§ Assignment: I need the lines below from the one with "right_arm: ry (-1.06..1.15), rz" down to the one with "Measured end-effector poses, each" reproduced exactly, both ends included, and nothing else.

§ Information provided:
================================

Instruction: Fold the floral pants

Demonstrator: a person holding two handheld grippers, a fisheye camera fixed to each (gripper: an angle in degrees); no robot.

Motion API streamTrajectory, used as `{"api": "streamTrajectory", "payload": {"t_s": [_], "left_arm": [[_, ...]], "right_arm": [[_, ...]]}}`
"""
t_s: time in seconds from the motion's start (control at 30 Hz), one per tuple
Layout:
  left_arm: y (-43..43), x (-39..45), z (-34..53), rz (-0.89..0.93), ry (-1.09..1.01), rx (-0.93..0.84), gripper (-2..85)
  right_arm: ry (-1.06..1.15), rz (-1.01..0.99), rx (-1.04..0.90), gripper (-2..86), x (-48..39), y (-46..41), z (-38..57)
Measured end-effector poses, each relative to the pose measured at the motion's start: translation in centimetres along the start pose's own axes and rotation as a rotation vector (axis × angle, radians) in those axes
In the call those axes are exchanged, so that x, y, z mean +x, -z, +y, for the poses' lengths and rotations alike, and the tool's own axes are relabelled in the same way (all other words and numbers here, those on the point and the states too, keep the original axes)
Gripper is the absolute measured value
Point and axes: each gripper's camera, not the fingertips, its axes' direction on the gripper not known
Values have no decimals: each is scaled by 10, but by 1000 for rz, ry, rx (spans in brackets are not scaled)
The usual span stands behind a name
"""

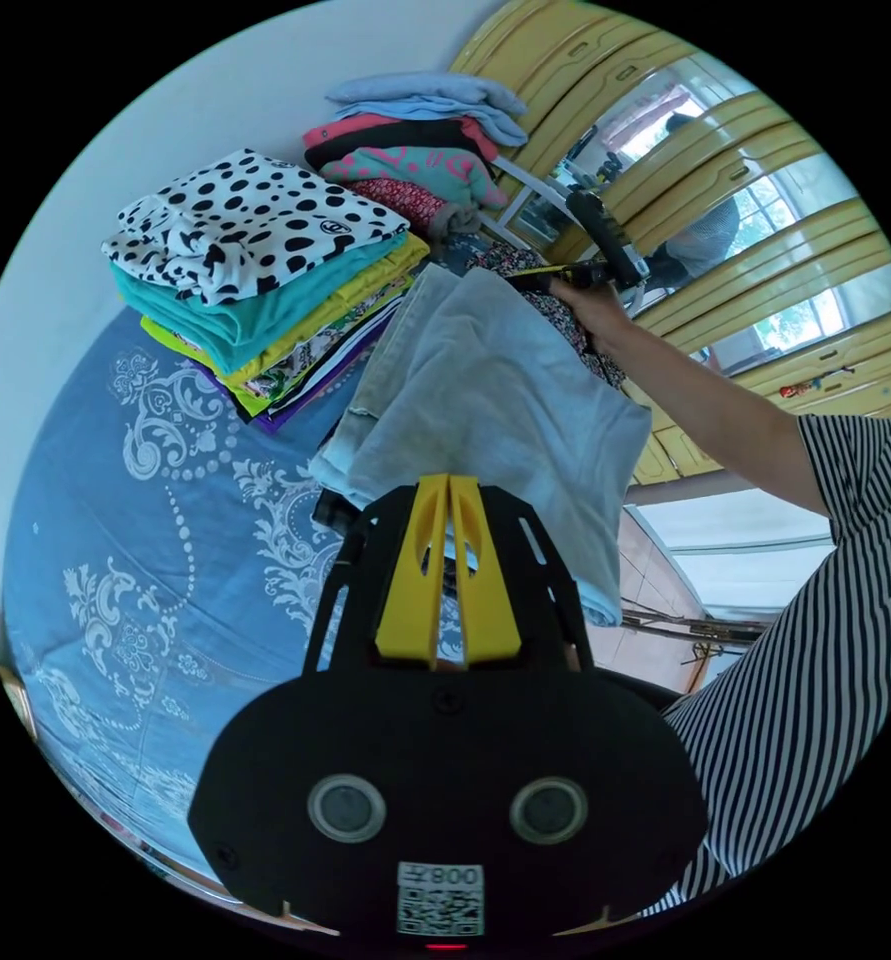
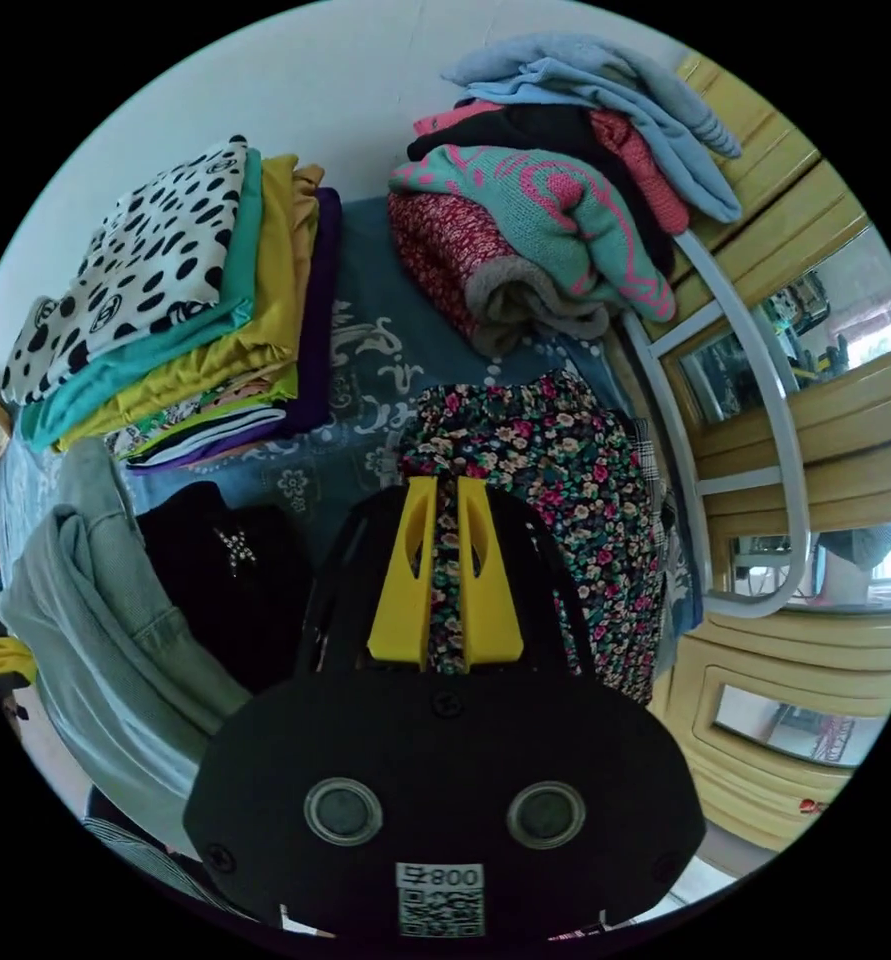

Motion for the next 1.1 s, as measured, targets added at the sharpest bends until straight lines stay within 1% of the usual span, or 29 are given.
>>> {"api": "streamTrajectory", "payload": {"t_s": [0.07, 0.27, 0.33, 0.47, 0.63, 0.77, 0.97, 1.1], "left_arm": [[12, -9, 9, 4, 6, 3, 1], [69, -35, 45, 18, -1, 49, 1], [95, -47, 62, 56, 9, 74, 1], [138, -65, 92, 92, 11, 112, 2], [211, -94, 147, 140, 14, 183, 2], [264, -118, 193, 164, 25, 251, 1], [359, -167, 293, 178, 58, 379, 2], [431, -209, 385, 180, 98, 491, 5]], "right_arm": [[-19, -35, 11, 26, 8, 3, -7], [-176, -254, 163, 18, 74, 64, 4], [-234, -369, 227, 17, 103, 94, 15], [-263, -465, 313, 16, 129, 143, 24], [-249, -690, 530, 14, 144, 233, 12], [-157, -788, 643, 13, 124, 301, -16], [52, -860, 804, 13, 46, 433, -70], [182, -870, 937, 13, -25, 543, -95]]}}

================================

§ Result for this exercise:
  right_arm: ry (-1.06..1.15), rz (-1.01..0.99), rx (-1.04..0.90), gripper (-2..86), x (-48..39), y (-46..41), z (-38..57)
Measured end-effector poses, each relative to the pose measured at the motion's start: translation in centimetres along the start pose's own axes and rotation as a rotation vector (axis × angle, radians) in those axes

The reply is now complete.